:: EXERCISE ::
Your answer is the lines below, exactly, from the one that contains "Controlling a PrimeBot" through the one that contains "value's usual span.", both included.

══ INFORMATION SHOWN ══

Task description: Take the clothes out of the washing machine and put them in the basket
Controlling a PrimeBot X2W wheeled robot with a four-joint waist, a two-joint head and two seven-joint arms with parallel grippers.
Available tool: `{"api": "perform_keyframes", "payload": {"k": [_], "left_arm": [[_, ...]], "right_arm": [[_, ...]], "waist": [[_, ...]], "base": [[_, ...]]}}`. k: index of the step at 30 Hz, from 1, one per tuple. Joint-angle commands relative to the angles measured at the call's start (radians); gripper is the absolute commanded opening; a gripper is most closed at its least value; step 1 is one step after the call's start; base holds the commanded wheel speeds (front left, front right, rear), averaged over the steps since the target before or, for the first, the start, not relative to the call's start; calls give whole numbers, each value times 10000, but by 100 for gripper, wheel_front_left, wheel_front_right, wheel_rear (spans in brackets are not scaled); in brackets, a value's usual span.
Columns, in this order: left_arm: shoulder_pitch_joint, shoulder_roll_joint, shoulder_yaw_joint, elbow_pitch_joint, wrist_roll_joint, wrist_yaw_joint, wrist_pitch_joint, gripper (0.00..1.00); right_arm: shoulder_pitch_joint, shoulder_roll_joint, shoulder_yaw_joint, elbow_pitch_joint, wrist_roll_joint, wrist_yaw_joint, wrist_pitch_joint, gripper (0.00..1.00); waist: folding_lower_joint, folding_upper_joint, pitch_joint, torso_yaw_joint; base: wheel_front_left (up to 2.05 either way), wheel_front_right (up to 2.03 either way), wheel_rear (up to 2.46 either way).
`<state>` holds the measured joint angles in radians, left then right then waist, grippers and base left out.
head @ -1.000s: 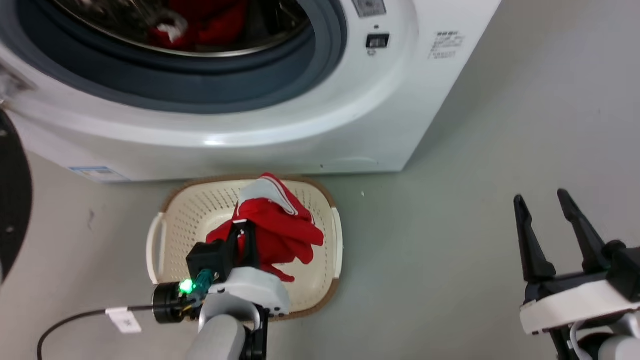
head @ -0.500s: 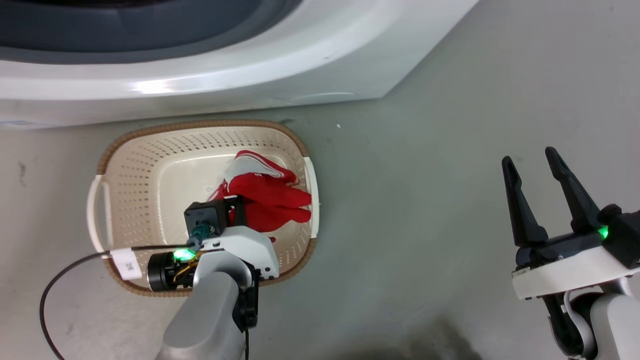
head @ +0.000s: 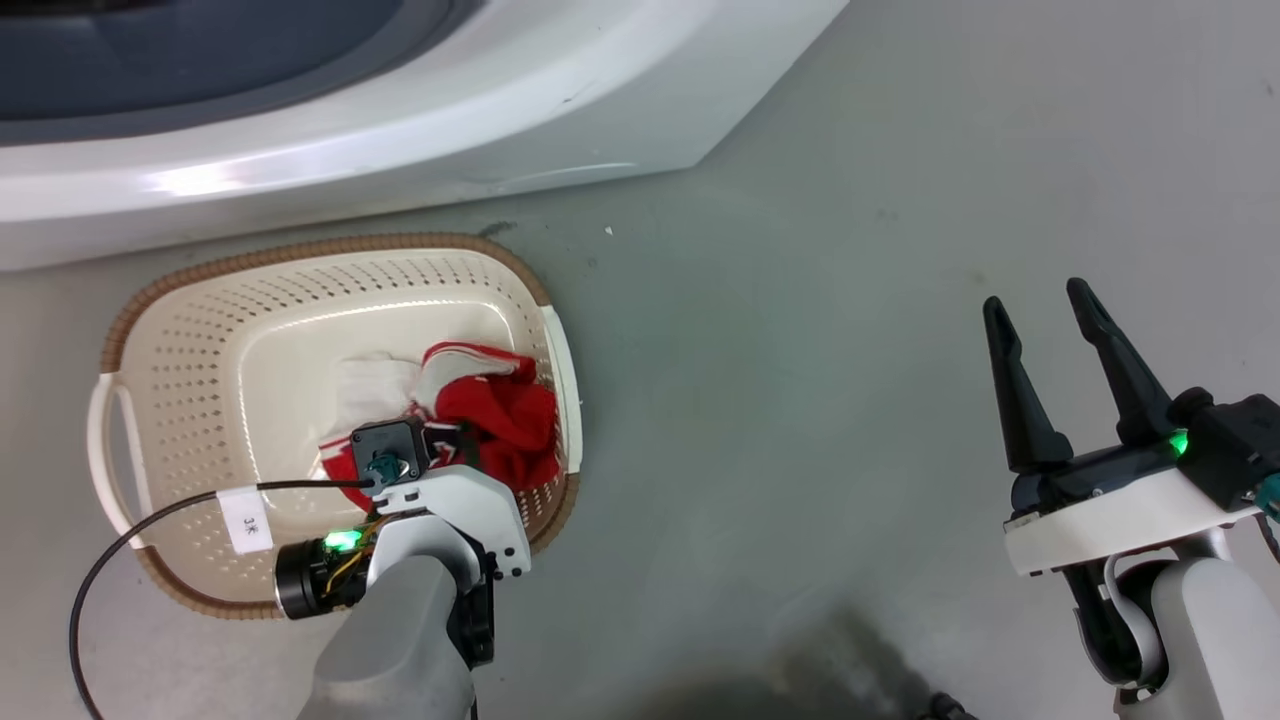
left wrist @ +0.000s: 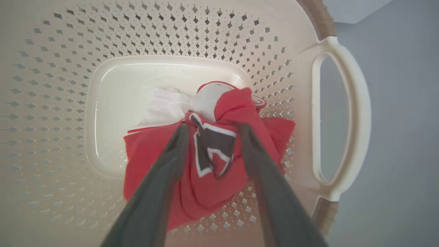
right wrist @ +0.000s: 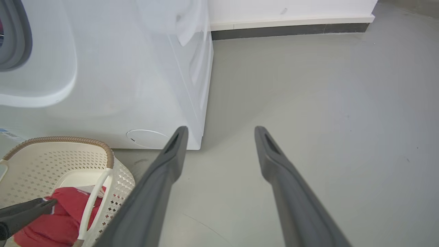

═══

:: SOLUTION ::
Controlling a PrimeBot X2W wheeled robot with a four-joint waist, a two-joint head and two seven-joint arms with parallel grippers.
Available tool: `{"api": "perform_keyframes", "payload": {"k": [_], "left_arm": [[_, ...]], "right_arm": [[_, ...]], "waist": [[_, ...]], "base": [[_, ...]]}}`. k: index of the step at 30 Hz, from 1, one per tuple. Joint-angle commands relative to the angles measured at the call's start (radians); gripper is the absolute commanded opening; a gripper is most closed at its least value; step 1 is one step after the call's start; base holds the commanded wheel speeds (front left, front right, rear), averaged over the steps since the target before or, for the first, the start, not relative to the call's start; calls give whole numbers, each value times 10000, but by 100 for gripper, wheel_front_left, wheel_front_right, wheel_rear (spans in brackets are not scaled); in brackets, a value's usual span.

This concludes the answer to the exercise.